[[ WORKING DATA, beginning ]]

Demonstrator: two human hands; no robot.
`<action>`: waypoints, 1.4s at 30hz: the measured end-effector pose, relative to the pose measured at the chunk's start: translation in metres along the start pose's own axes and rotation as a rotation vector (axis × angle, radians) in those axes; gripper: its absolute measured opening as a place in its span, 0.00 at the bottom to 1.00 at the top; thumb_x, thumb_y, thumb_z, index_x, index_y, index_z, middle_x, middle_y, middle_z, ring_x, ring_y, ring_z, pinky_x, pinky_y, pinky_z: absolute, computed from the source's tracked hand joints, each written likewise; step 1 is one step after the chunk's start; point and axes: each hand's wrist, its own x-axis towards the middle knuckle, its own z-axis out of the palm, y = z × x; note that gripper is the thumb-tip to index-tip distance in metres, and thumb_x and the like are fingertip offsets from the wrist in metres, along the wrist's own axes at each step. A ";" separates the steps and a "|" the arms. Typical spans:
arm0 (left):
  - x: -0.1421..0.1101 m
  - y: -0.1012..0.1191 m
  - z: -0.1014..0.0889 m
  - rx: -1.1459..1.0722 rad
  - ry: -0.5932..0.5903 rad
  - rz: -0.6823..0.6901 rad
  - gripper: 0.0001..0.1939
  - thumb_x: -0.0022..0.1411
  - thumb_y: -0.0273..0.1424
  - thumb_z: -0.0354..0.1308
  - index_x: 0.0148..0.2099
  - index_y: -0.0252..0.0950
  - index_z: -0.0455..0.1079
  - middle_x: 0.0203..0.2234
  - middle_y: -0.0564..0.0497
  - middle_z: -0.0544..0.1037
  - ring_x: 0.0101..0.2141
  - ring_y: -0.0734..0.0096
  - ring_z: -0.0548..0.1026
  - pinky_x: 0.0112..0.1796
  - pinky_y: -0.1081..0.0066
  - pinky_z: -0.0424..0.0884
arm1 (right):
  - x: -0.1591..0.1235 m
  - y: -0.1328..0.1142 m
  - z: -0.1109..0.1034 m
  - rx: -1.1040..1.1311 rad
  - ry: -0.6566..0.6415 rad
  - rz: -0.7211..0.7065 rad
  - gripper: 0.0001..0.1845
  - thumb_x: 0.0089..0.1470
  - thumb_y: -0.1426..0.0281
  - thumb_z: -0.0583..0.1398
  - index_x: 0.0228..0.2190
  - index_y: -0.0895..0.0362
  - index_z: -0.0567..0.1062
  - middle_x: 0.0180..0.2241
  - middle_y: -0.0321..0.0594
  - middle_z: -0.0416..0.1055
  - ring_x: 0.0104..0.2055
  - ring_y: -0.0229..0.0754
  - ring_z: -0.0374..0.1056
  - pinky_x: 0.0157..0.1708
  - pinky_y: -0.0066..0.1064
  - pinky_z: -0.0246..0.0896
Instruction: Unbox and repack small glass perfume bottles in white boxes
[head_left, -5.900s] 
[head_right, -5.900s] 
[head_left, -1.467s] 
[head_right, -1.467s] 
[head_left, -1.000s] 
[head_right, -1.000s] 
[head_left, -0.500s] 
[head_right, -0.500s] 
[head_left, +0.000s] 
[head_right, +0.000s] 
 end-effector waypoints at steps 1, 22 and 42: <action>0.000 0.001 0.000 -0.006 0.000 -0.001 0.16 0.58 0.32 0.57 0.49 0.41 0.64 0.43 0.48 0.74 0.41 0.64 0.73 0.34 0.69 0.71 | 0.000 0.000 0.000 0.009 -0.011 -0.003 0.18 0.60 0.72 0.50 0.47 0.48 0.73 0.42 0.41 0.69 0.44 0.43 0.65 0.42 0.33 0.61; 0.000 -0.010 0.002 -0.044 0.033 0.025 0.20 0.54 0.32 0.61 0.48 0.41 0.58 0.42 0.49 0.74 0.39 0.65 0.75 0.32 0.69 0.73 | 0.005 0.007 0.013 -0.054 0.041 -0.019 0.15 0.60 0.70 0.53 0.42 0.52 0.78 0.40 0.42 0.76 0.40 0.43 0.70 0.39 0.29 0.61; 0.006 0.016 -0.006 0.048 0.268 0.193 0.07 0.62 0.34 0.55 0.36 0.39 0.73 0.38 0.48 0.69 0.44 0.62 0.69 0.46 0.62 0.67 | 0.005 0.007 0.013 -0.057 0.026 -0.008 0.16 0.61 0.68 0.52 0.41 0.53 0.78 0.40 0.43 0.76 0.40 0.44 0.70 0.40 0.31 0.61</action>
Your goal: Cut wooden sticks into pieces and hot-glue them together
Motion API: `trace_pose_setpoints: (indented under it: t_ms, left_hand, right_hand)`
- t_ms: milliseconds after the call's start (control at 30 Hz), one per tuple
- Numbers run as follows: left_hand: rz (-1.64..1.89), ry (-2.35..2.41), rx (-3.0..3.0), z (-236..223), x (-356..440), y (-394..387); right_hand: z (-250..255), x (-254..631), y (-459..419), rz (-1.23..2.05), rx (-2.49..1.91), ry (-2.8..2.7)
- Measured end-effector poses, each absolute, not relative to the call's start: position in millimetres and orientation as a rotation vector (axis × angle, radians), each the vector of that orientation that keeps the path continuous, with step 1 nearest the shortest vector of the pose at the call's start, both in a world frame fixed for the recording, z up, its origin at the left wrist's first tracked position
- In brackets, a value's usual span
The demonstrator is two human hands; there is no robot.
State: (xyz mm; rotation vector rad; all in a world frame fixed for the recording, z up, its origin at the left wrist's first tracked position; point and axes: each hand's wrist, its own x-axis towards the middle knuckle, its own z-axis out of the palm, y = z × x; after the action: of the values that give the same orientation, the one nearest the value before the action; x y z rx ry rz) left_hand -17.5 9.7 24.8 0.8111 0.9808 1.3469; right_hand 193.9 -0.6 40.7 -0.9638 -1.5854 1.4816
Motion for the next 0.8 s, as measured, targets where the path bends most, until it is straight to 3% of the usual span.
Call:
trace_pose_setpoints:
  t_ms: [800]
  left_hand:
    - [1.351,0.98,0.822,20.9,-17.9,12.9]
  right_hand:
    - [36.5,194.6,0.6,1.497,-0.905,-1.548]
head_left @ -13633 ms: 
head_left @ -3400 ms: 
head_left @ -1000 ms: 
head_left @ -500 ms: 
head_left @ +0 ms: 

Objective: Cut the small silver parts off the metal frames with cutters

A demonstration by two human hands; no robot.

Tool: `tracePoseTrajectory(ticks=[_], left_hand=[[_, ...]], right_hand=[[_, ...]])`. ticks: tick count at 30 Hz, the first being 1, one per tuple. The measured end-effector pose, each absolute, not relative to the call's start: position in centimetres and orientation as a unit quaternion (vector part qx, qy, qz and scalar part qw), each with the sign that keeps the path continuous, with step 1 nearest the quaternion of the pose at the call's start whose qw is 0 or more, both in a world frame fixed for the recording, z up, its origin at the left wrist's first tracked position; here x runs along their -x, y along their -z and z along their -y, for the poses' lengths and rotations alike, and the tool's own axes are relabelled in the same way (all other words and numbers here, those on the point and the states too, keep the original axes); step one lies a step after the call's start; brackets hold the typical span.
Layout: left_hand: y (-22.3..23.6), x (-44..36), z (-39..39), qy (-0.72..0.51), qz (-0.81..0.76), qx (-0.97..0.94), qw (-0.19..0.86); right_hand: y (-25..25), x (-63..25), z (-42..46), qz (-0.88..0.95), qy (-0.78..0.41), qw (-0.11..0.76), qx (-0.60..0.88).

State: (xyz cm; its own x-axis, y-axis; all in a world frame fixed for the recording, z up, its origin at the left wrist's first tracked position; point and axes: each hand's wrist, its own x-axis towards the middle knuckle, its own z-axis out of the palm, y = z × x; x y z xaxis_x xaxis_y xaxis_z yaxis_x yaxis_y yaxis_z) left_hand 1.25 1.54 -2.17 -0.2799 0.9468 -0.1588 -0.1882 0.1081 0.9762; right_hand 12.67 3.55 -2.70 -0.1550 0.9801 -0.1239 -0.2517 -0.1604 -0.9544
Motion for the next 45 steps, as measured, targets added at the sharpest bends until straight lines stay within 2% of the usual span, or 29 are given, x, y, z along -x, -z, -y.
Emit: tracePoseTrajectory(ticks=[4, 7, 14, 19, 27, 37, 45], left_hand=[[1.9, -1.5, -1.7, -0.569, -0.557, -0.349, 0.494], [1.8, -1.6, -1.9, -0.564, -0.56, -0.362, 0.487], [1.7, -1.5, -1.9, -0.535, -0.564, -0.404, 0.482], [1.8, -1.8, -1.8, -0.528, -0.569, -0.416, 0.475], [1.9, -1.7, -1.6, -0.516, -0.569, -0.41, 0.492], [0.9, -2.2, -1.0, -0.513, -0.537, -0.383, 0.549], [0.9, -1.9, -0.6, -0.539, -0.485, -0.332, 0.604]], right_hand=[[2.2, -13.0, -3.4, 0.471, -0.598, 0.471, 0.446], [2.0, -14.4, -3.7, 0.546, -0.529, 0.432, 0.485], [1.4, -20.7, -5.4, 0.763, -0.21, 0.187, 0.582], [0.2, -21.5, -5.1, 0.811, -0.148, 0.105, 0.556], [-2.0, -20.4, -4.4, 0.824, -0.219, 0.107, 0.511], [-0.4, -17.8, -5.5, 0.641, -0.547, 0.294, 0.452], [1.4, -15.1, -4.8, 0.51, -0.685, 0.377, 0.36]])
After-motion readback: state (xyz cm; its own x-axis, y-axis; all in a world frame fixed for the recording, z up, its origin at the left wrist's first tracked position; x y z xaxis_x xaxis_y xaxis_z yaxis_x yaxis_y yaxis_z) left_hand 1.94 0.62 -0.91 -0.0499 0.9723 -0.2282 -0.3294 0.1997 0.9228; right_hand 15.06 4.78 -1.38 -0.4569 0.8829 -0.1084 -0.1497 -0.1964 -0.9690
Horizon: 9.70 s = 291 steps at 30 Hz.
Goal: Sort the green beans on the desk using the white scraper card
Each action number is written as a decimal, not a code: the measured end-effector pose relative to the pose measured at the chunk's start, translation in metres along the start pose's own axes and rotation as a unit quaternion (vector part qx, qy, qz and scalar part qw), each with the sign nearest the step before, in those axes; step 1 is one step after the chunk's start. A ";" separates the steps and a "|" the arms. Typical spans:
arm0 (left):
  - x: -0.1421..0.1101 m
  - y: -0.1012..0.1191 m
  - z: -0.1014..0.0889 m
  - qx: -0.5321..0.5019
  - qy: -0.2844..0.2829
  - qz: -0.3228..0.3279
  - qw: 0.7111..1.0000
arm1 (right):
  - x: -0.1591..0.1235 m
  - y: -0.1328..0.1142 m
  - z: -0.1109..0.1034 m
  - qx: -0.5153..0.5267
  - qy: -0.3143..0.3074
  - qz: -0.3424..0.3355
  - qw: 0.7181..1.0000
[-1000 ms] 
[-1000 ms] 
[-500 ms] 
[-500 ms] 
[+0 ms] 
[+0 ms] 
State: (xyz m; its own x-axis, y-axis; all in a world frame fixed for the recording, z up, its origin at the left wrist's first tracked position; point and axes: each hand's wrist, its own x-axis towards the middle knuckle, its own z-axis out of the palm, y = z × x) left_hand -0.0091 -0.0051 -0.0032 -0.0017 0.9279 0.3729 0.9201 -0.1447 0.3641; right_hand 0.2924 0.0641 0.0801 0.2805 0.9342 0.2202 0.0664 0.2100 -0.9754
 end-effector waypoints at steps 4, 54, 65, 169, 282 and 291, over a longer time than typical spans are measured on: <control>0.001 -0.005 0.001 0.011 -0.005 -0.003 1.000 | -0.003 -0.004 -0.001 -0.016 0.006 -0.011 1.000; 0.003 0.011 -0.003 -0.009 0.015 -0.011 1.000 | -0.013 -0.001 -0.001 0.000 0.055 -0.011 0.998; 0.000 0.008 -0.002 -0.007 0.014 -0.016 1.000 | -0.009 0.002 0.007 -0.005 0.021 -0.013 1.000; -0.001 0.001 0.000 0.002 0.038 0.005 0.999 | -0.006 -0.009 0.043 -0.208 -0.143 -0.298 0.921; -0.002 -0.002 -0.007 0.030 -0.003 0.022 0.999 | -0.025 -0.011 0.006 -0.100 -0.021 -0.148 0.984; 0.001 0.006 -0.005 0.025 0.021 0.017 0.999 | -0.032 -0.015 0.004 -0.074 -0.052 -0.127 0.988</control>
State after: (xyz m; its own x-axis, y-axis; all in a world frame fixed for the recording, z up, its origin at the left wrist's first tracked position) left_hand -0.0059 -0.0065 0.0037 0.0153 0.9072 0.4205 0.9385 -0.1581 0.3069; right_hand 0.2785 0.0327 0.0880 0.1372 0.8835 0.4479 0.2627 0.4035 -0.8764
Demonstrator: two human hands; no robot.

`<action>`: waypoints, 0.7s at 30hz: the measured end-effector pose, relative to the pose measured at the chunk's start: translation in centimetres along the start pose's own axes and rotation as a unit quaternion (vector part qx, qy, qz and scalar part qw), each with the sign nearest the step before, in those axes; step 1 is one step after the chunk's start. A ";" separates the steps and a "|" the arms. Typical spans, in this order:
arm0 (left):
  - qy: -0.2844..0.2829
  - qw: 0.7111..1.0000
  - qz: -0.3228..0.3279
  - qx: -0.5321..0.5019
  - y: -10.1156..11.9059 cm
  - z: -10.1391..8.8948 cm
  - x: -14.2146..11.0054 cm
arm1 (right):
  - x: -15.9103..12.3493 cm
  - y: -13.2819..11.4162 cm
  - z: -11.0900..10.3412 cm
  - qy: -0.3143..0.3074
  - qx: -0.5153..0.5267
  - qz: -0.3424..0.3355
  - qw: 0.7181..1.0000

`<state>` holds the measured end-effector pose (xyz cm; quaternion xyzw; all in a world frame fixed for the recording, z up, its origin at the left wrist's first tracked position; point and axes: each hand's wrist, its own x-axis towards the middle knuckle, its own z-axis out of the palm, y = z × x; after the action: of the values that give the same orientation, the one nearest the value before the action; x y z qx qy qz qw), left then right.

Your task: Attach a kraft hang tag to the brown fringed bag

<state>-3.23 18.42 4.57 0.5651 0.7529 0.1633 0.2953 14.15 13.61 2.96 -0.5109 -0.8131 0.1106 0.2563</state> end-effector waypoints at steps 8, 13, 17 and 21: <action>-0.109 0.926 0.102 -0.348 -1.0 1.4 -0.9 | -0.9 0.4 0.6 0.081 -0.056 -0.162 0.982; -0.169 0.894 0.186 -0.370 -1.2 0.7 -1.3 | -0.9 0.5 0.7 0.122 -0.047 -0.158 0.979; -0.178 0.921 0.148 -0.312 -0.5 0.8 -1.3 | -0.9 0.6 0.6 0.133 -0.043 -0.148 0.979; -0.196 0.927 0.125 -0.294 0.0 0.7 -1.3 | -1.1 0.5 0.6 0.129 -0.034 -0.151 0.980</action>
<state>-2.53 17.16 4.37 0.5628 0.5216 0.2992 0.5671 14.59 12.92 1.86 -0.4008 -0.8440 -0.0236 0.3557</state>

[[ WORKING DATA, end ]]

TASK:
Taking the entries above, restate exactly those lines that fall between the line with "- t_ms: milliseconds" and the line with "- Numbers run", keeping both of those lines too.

RESPONSE FOR THIS EXERCISE:
- t_ms: milliseconds after the call's start (control at 30 Hz), one per tuple
- Numbers run as follows: left_hand: rz (-1.64..1.89), ry (-2.35..2.41), rx (-3.0..3.0), z (-236..223), x (-356..440), y (-394..387); right_hand: z (-250..255), x (-254..631), y (-459..419), rz (-1.23..2.05), rx (-2.49..1.91), ry (-2.8..2.7)

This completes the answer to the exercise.